42/2003

INHALT

Kirche in der Welt

Christsein im Horizont der Weltreligionen

von Christoph Gellner

 

Wie wohl keine Generation vor uns erleben wir heute das Christentum als eine Religion unter vielen Religionen<1>. Fernöstlich-asiatische Spiritualität, die schon immer mit dem Versprechen des völlig Andersartigen lockte, übt auf westliche Gesellschaften eine grössere Faszination aus als je zuvor. War die Beschäftigung mit nichtchristlichen Religionen lange einer relativ schmalen Schicht von Spezialisten der Religionswissenschaft oder der Ethnologie, von Auslandsforschern, Reisenden und Missionaren vorbehalten, so begegnen wir im multikulturellen Alltag vieler unserer Wohnviertel und Schulklassen fremden Kulturen und anderen Religionen nicht mehr nur zeitweilig als Touristen, sondern dauerhaft im eigenen Land. Andere Religionen sind zwar weiterhin fremd, aber wie im Fall des Islam hautnah als Nachbarschaftsreligionen präsent.

Die neue Erlebnissituation religiöser Pluralität

Gerade durch die Präsenz des Islam erleben die meisten Länder Westeuropas gegenwärtig einen dritten Pluralisierungsschub ­ nach der ersten, innerchristlich-konfessionellen Pluralisierung, die im Gefolge der Reformation und der Konfessionskriege die mittelalterliche kirchliche Einheit aufsprengte, und einer zweiten Pluralisierung im Zuge von Aufklärung und Französischer Revolution, die die bis dahin immer noch einheitlich «christliche» Gesellschaft in einen christlich-kirchlich gebundenen und einen säkular-humanistisch ausgerichteten Teil aufspaltete. Seit Mitte des 20. Jahrhunderts zeichnet sich nun ein noch viel weiter gehender Pluralismus der Religionen, ja, ein bislang unbekanntes Ausmass an religiöser Pluralität ab. Ein tief greifender Umbruch, der auf verschiedensten Seiten pluralitätsausblendende Abschottung, Dialogverweigerung und Selbstgetthoisierung hervorruft, antipluralistische Fundamentalismen und aggressive Abwehr.

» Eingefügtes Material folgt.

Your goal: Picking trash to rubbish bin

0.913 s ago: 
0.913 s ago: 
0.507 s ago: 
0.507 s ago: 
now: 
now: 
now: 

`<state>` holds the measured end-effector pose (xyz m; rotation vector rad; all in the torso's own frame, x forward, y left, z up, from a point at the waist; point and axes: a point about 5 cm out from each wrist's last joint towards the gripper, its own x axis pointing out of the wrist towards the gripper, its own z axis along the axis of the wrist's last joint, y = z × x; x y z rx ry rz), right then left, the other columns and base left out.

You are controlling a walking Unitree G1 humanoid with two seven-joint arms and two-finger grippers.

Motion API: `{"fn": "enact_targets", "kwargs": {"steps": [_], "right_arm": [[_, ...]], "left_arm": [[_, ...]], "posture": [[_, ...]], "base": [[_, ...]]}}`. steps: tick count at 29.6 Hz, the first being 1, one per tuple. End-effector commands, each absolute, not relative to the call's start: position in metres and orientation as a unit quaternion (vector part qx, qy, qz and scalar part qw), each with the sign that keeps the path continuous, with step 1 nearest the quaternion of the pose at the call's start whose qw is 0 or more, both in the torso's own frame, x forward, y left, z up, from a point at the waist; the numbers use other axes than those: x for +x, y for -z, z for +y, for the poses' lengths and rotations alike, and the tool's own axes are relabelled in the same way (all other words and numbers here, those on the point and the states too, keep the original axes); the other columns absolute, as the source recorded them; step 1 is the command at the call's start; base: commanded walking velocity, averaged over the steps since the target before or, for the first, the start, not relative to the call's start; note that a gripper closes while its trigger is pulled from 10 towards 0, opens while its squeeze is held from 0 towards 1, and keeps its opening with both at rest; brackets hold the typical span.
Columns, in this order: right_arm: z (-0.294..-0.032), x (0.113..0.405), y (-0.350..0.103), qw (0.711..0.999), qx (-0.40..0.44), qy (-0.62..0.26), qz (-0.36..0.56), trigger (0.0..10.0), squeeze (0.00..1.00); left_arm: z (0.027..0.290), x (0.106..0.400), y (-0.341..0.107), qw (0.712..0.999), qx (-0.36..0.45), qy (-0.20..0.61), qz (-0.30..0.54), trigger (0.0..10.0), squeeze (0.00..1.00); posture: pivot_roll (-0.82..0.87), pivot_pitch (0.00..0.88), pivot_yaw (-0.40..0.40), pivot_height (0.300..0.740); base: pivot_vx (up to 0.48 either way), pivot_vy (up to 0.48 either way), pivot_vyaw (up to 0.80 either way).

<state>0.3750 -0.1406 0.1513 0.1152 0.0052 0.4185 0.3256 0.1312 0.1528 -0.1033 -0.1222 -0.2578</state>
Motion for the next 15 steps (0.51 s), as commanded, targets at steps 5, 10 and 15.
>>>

Religiös sein heisst heute interreligiös sein

Mehr denn je stehen Christinnen und Christen vor der Herausforderung, sich für das Andere, die Anderen zu öffnen. Auch wenn manche dies als tiefe Beunruhigung empfinden: Christsein wird künftig ohne den Blick auf die Weltreligionen immer weniger leb-, ohne die bleibende Religionenvielfalt immer weniger denkbar sein. Religiös sein heisst heute: interreligiös sein<2>. Statt der früheren Verachtung bedarf es heute gegenseitige Wertschätzung, statt der ignoranten Vernachlässigung interessiertes Verstehen. Begegnung und Dialog also, die den spirituellen Reichtum der nichtchristlichen Religionen für das Christsein fruchtbar machen. Liegt darin doch zugleich die Chance, das Eigene neu wahrzunehmen und im Spiegel des Anderen und Fremden tiefer zu verstehen<3>. So gewinnt die Einzigartigkeit Jesu Christi und das unterscheidend Christliche allererst im Vergleich mit den grossen Leitfiguren der anderen Religionen ­ Mose und Muhammad, Buddha und Krishna, Konfuzius und Laotse ­ schärferes Profil. Die Einübung in den Umgang mit religiöser Pluralität bildet daher heute eine Schwerpunktaufgabe religionspädagogisch-theologischer Aus- und Weiterbildung; ist doch Pluralismus- oder Pluralitätsfähigkeit eine derzeit zu Recht häufig genannte neue religiös-theologische Schlüsselkompetenz<4>.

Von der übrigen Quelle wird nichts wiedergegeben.